How to deal with API rate limits
ON THIS PAGE
- Why do rate limits exist?
- HTTP response status codes are varied and inconsistent
- HTTP response headers could be any combination of key-value pairs
- What to do when you’re being rate-limited
- Being rate-limited is one of those “nice to have” problems
When I first had the idea for this post, I wanted to provide a collection of actionable ways to handle errors caused by API rate limits in your applications. But as it turns out, it’s not that straightforward (is it ever?). API rate limiting is a minefield, and at the time of writing, there are no published standards in terms of how to build and consume APIs that implement rate limiting. And while I will provide some code solutions in the second half of this post, I want to start by discussing why we need rate limits and highlight some of the inconsistencies you might find when dealing with rate-limited APIs.
Why do rate limits exist?
From the late 1990s to the early 2000s, the use of Software-as-a-Service (SaaS) tools was not mainstream. Authentication, content management, image storage, and optimization were painstakingly hand-crafted in-house. Frontend and backend weren’t separate entities or disciplines. The use of APIs as a middle layer between frontend and backend wasn’t common; database calls were made directly from page templates.

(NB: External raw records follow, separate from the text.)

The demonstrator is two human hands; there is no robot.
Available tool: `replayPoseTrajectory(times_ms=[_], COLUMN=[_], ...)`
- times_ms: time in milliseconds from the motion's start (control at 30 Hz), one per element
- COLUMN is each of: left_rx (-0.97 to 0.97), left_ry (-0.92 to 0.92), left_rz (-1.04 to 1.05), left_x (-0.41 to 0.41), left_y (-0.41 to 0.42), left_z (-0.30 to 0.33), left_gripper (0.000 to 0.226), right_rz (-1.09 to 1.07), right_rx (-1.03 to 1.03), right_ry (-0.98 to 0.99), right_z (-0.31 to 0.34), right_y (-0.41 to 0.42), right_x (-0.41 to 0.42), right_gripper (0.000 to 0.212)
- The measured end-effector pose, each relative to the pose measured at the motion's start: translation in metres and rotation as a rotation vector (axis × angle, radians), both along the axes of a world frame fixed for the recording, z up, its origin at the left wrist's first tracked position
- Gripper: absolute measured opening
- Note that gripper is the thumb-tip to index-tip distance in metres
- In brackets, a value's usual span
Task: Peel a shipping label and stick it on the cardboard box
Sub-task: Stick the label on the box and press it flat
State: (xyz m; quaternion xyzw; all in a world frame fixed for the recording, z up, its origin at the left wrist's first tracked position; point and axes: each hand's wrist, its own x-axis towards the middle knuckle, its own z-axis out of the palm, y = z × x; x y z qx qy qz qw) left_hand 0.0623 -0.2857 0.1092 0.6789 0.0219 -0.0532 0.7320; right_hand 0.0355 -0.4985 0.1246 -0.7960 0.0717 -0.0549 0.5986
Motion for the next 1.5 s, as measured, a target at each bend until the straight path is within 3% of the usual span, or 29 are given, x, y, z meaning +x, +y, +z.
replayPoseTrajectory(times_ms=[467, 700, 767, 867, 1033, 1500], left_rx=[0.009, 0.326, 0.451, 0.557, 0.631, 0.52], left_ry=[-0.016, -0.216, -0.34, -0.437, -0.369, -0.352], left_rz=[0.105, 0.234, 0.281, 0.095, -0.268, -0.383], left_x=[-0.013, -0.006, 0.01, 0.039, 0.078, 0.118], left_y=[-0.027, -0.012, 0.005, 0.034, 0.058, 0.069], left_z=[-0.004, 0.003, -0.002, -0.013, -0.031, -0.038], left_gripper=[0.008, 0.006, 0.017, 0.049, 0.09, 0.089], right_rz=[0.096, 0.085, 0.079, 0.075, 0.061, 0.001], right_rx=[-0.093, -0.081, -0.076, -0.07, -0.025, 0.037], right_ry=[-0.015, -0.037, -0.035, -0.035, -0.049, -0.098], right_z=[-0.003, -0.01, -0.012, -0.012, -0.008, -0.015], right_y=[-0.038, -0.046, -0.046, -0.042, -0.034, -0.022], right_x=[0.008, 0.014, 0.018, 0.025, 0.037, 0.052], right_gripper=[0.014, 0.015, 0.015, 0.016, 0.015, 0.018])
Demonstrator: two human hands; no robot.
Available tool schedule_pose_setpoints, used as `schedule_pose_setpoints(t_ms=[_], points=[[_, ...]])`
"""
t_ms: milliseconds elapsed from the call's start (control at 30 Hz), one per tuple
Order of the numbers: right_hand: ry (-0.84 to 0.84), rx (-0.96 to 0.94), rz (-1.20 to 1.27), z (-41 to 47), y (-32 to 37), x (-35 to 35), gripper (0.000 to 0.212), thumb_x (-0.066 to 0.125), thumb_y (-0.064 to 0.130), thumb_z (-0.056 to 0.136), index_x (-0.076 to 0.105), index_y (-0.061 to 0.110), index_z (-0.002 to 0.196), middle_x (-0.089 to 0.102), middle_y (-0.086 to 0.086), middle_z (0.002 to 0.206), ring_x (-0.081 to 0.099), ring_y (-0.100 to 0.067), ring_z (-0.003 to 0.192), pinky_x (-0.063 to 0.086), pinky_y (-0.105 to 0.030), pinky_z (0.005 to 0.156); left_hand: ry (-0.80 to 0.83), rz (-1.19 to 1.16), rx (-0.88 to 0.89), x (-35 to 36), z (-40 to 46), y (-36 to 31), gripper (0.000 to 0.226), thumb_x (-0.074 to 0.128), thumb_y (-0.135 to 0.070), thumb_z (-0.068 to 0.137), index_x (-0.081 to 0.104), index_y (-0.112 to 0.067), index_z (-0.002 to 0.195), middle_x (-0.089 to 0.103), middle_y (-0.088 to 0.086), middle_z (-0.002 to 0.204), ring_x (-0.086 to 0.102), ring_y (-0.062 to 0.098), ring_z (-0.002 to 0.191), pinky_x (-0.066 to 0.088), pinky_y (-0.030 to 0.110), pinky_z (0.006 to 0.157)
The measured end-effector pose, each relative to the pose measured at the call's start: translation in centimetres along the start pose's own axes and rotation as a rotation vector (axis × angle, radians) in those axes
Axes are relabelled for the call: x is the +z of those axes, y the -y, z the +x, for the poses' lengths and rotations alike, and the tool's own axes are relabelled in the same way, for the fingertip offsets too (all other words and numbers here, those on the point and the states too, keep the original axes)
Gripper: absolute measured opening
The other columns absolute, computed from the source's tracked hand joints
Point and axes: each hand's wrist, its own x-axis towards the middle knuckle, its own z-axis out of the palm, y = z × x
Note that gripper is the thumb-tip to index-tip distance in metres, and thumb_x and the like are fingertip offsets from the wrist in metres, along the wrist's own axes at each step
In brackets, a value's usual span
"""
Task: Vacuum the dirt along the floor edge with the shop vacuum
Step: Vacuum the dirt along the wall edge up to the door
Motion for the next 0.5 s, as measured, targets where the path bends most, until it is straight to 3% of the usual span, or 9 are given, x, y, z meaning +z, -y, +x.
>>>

When the need (and desire) for separation between the front and backend emerged, so did APIs as a middle layer. But these APIs were also built, scaled, and managed in-house while being hosted on physical servers on business premises. Development teams decided how to rate limit their own APIs if there was a need. Fast forward to the mid-2010s and the SaaS ecosystem is packed full of headless, serverless, cloud-based tools for anything and everything.
And with SaaS APIs being publicly available to everyone, rate limiting was introduced as a traffic management strategy, on top of other low-level DDoS mitigation measures. It exists to maintain the stability of APIs and to prevent users (good or bad actors) from exhausting available system resources. Rate limiting is also part of a SaaS pricing model; pay a higher subscription fee and receive more generous limits.
So, how do we deal with being rate-limited by the APIs we consume?
HTTP response status codes are varied and inconsistent
The standard HTTP response code to send with a rate-limited response is HTTP 429 Too Many Requests. However, given that you might be rate-limited according to whether or not you are authorized to make a particular number of requests (perhaps your API pricing model has rate-limited you), you may receive a HTTP 403 Forbidden. I experienced this when I was doing some testing using the GitHub API as an unauthenticated user.
Whilst this is a valid use of a 403 HTTP, it suggests that, technically, there could be other valid HTTP status codes to return in a rate-limited API response other than 429. In this case, even 418 I’m a teapot could be a valid HTTP status code, given that “some websites use this response for requests they do not wish to handle.” In conclusion, when you’re working with rate-limited APIs and you want to evaluate the HTTP response status in code, you may need to do some testing to work out the full scope of HTTP responses you may receive in different cases. The same goes for HTTP response headers.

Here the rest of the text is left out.